> Problem to solve
Every line in the entries where "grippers" is found should be copied.

> Recorded information
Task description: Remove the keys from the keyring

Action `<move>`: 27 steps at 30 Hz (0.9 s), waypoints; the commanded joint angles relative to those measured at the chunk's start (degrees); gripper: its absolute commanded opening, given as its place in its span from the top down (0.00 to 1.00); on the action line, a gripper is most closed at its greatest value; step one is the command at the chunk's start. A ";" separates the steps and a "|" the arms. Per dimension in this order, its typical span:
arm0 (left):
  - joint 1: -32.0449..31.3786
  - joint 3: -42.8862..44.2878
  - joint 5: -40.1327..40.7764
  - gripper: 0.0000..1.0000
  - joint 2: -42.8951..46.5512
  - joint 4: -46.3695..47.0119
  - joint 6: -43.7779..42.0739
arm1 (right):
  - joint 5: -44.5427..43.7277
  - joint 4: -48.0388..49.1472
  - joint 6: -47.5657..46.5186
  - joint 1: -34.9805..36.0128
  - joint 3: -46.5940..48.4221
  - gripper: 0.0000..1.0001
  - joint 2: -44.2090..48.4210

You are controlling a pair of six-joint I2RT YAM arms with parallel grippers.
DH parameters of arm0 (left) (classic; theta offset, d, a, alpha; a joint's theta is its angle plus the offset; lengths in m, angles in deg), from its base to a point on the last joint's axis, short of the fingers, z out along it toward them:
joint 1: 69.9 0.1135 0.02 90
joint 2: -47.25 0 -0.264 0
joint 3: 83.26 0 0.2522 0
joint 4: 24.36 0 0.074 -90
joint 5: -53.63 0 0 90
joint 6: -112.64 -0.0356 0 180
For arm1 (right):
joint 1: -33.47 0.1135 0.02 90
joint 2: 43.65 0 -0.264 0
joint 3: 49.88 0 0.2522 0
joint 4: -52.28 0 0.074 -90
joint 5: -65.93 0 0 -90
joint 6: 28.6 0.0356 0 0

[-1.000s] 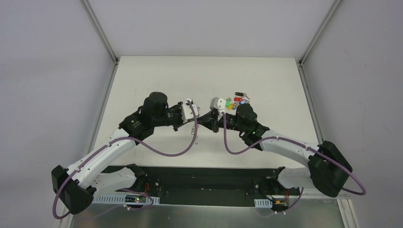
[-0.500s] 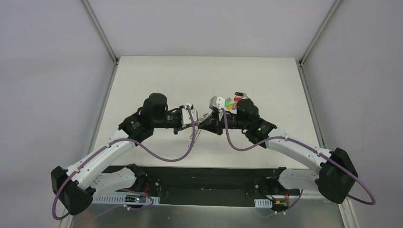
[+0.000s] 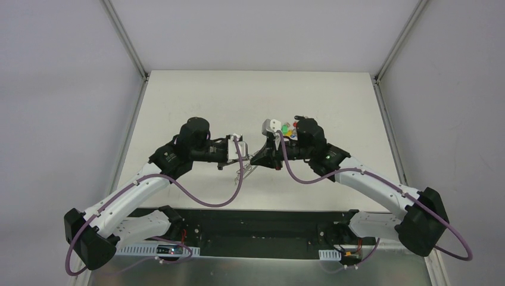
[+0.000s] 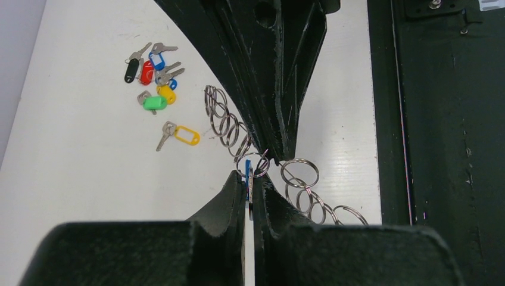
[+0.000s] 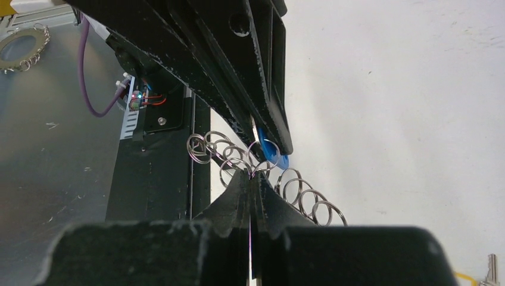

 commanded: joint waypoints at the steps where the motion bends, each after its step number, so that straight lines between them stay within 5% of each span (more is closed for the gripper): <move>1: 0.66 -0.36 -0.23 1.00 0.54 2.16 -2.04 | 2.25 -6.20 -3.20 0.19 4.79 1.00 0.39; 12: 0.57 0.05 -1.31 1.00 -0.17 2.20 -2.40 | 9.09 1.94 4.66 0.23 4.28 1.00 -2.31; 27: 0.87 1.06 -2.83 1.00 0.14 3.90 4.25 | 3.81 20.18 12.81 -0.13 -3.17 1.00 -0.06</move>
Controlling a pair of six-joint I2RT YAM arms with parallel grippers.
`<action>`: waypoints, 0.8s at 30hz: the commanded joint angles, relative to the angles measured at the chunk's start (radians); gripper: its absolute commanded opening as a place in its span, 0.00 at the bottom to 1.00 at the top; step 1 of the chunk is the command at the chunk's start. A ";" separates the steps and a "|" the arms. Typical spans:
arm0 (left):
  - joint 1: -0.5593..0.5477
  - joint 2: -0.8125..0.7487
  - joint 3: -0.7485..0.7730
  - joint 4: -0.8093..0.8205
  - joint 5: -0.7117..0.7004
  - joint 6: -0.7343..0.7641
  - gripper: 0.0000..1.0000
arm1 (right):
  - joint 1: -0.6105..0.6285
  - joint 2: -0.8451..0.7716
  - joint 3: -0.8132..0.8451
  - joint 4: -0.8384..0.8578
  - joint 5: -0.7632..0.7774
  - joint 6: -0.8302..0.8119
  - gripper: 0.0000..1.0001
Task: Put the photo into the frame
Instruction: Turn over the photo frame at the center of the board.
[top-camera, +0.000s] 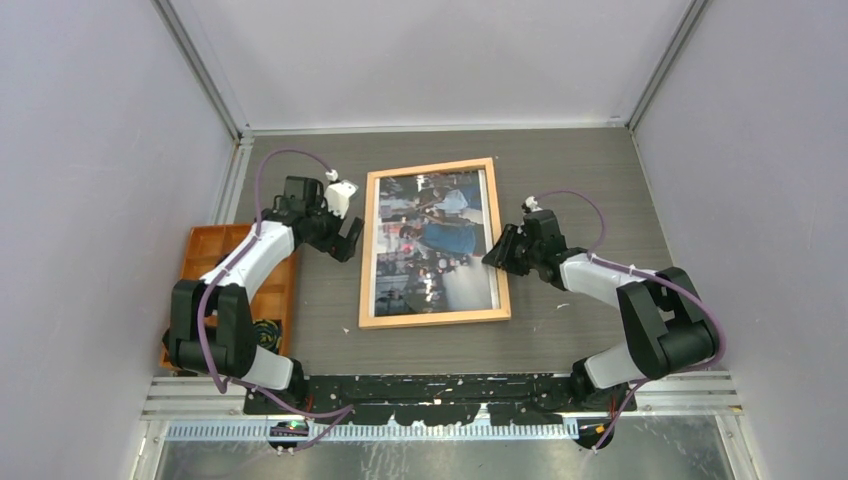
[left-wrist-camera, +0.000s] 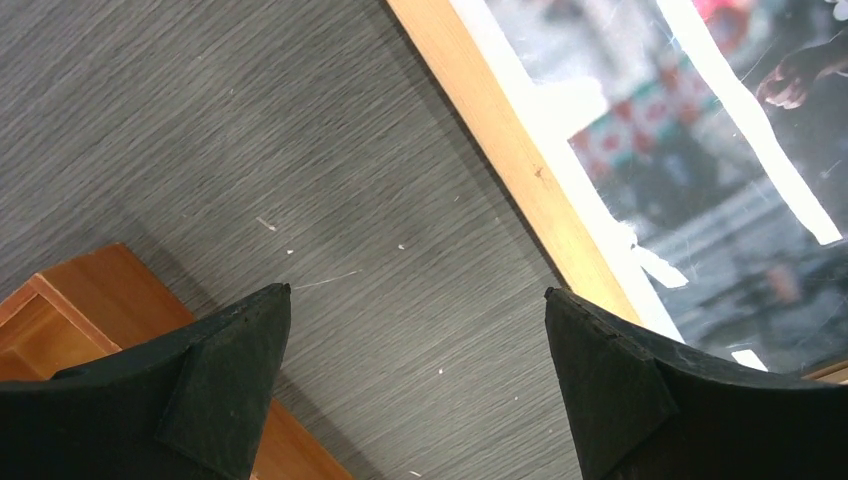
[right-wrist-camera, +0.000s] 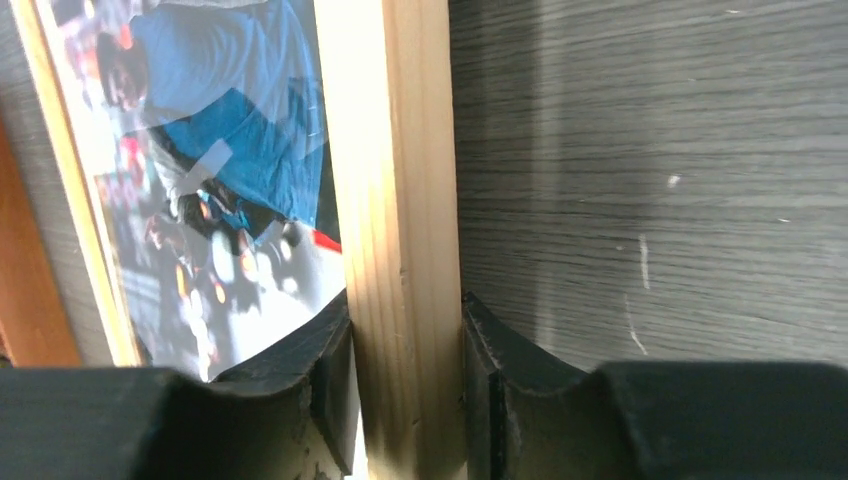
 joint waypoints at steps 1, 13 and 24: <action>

> Reply to the task
You are controlling a pair of six-joint I2RT YAM arms with parallel grippers.
Controlling a pair of six-joint I2RT YAM arms with parallel grippers.

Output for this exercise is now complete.